Because of course they’re going to the hospital. This is where it becomes clear that it’s got a tougher job ahead of it as a sequel because now we already have a pretty good idea of what the rhythms are going to be – there will be spooky paranormal stuff, then ghosts, people will disappear or die, and then the protagonists - like those in the first film – will discover what’s causing all of this to happen. And, to its detriment, I think, that’s pretty much how it goes, with the same locations from the first film featuring as well. As in the first film, some parts are more effective than others - the ghosts tend to look too artificial, and their sequences feel more perfunctory than in the original, and because we’re expecting the hospital’s structure to change around the protagonists, it’s no surprise when it starts to do that.

It’s really frustrating, because the fundamentals of the film feel solid. The acting isn’t bad - a little caricatured in places, Trevor is definitely a frat boy archetype, Alex is the film-obsessed nerd, and Tessa, Jared, and Jen aren’t especially indistinguishable, but it never really tips over into cartoon territory. The first film had a problem with pacing to a degree, and this one moves along at a snappy pace, making use of natural breaks in footage (as well as sourcing everything from raw camera footage, including CCTV cameras, buttonhole spy cameras, and phone cameras in places, so the conceit that what we’re seeing is found footage doesn’t really falter) to shift quickly from scene to scene, doing some clever things with perspective in places as well. The filmmakers do a lot right in areas that found-footage films tend to get wrong. I mean, as soon as shit starts getting weird, there’s very little “oh, we need to document all of this” nonsense. They instead decide to hightail it out of there like sensible people, and their fear largely feels real and palpable, carrying tension when the supernatural stuff largely fails to surprise.

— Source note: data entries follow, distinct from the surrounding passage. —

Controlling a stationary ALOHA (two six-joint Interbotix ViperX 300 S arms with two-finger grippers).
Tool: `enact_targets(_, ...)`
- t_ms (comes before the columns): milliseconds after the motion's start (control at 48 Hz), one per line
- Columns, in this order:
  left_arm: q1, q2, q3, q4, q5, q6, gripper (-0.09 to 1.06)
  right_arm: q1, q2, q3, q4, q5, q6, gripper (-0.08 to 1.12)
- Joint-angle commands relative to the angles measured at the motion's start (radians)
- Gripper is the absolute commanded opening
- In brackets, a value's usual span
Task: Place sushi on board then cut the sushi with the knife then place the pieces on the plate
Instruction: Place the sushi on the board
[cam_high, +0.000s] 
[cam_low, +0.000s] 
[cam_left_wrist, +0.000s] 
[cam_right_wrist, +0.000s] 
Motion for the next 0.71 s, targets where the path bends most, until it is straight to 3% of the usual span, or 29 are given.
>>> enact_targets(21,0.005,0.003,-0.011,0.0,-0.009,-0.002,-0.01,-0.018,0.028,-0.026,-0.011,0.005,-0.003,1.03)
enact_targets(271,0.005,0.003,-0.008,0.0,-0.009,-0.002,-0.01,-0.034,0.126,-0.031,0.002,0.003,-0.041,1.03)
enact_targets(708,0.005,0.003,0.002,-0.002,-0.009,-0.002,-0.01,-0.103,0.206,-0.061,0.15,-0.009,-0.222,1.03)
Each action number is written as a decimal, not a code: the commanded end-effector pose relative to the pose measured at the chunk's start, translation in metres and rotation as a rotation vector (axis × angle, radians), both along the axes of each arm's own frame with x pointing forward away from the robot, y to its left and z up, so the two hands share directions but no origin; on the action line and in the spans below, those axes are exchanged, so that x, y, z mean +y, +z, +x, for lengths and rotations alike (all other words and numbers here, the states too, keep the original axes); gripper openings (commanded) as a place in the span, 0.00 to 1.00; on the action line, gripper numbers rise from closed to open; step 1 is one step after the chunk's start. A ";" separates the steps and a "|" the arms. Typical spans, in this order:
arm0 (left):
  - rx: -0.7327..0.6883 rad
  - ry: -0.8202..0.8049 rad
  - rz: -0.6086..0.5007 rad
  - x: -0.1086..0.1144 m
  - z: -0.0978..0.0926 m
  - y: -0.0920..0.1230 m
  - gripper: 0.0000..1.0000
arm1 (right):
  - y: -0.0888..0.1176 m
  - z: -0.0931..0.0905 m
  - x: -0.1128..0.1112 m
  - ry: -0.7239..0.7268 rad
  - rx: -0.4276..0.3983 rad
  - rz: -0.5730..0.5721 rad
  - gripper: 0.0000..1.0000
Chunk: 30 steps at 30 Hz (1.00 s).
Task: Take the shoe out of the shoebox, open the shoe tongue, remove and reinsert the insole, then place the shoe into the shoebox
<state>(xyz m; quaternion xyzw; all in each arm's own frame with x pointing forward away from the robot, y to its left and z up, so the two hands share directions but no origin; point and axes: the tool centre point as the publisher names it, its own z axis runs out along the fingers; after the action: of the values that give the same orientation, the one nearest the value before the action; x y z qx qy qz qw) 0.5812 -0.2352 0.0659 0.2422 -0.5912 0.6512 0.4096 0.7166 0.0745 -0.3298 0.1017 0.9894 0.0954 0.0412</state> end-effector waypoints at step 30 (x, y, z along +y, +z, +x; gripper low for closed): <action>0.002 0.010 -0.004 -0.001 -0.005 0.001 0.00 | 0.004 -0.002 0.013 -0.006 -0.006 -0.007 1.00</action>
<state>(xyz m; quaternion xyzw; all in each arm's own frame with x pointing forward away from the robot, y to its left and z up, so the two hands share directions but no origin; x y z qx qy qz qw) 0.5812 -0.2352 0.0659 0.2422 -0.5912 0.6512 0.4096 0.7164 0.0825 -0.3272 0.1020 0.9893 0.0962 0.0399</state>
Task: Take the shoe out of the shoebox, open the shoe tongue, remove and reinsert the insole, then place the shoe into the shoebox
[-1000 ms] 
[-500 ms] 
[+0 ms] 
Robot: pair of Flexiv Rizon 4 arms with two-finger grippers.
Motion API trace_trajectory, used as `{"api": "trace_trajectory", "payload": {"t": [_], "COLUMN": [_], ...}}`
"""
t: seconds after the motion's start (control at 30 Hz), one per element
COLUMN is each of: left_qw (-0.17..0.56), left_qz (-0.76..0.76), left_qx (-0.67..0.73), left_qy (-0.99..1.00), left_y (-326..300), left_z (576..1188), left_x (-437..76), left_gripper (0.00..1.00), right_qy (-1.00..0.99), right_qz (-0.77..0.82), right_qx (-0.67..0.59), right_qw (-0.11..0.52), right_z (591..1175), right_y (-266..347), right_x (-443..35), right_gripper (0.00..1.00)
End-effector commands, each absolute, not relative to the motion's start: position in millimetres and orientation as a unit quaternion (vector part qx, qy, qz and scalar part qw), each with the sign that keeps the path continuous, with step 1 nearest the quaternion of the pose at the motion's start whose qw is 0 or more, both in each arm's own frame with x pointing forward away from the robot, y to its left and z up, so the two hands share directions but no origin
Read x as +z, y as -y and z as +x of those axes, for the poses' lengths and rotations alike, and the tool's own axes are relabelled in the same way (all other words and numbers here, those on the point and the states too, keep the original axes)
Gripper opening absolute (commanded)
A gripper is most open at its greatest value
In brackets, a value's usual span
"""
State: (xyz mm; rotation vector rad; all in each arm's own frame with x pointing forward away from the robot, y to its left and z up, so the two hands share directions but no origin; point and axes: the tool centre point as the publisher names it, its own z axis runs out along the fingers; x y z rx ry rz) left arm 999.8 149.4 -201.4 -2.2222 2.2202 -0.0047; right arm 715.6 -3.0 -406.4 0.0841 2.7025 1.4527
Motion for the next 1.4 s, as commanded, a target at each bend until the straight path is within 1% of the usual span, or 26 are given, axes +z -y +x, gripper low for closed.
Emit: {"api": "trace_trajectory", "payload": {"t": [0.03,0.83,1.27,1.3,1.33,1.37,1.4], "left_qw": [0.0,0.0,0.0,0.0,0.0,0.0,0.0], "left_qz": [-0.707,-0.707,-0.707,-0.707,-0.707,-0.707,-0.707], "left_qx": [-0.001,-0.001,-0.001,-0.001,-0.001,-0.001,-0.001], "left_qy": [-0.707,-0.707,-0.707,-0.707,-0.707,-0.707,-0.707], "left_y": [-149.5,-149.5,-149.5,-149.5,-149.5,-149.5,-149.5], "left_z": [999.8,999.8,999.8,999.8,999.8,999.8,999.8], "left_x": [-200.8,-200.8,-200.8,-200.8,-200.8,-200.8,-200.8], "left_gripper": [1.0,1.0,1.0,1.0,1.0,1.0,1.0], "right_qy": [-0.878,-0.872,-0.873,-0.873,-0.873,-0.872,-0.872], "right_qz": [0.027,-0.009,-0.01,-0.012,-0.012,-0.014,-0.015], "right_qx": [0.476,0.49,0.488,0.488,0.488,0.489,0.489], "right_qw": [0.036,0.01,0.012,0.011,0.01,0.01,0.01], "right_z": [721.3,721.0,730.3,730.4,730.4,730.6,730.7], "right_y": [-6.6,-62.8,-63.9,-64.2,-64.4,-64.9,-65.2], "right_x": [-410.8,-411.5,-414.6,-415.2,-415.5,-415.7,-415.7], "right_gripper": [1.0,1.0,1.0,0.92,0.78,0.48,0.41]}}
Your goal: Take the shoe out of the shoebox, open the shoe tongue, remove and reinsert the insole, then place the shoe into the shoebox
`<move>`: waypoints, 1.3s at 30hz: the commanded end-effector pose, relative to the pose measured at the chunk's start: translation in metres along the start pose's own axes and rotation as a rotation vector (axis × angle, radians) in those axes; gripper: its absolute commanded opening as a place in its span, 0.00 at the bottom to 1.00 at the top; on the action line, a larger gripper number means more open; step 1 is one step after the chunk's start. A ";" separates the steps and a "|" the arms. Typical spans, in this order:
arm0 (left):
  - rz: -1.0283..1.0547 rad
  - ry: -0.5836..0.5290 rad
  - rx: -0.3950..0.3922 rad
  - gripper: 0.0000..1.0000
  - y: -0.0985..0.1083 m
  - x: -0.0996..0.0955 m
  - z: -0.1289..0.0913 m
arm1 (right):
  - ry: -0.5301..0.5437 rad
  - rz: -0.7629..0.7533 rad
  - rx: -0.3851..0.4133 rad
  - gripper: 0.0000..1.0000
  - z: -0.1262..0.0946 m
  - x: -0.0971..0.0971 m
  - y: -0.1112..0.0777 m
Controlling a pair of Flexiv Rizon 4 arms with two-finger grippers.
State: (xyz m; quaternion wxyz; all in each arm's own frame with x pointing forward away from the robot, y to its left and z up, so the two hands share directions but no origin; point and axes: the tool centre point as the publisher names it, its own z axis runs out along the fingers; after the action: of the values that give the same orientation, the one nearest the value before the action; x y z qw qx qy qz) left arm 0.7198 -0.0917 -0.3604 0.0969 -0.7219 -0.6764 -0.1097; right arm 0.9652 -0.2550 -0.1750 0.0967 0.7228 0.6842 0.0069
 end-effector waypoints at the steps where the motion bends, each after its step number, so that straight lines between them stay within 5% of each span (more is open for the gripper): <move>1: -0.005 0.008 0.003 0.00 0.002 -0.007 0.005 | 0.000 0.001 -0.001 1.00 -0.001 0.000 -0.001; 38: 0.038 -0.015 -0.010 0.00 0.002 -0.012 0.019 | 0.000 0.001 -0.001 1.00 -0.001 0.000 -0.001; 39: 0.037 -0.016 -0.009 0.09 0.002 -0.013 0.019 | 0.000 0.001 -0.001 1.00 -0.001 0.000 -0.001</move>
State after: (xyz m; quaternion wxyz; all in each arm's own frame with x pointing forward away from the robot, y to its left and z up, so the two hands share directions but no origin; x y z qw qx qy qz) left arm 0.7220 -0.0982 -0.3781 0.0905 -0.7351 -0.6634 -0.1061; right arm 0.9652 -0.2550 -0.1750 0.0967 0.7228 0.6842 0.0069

But, along with there not being too many surprises here, since all of the basics were established in the first film, this film does something else I really don’t like - it dives into mythology and backstory. One of the things I didn’t like about the first one was how it framed all of the strange goings-on as the work of not just a mad scientist, but a mad scientist performing occult rituals. This is what I meant about overreach in my post on the first film. You have a mental hospital with a history of suffering and abuse as a setting, and as Session 9 established, that’s plenty. Shit, you just need to search out a documentary like Titicut Follies to see how close to the mark a horror film can get without any embellishment. A haunted hospital where walls and doors appear and disappear and hallways don’t always go where they’re supposed to, effectively trapping people inside, where space and time become unmoored?  There’s plenty of potential there alone. Add some subtle, restrained spectral appearances and you’ve got something. You don’t need to have a mad scientist doing weird shit in a basement.

The end result feels like it’s trying too hard, and leaning into that stuff to the extent that the sequel does really weakens the third act. When the focus should be on the people trapped inside, futilely trying to find their way out and falling victim to what still roams the halls, instead there’s explanation and the start of world-building, which is the surest way to dilute what you’re trying to accomplish, and though there are some effective motifs and scenes in the last act, they’re broken up too much by too much exposition in the place of action, and some really cheap and goofy effects and props that just serve to highlight how much the location was responsible for setting the mood. As a result, it ends limply and obviously, sort of becoming in the last act what I was afraid the whole thing would be from the start. Like the first one it started strong, only to go too far, as if it didn’t think what it was giving us would be enough on its own.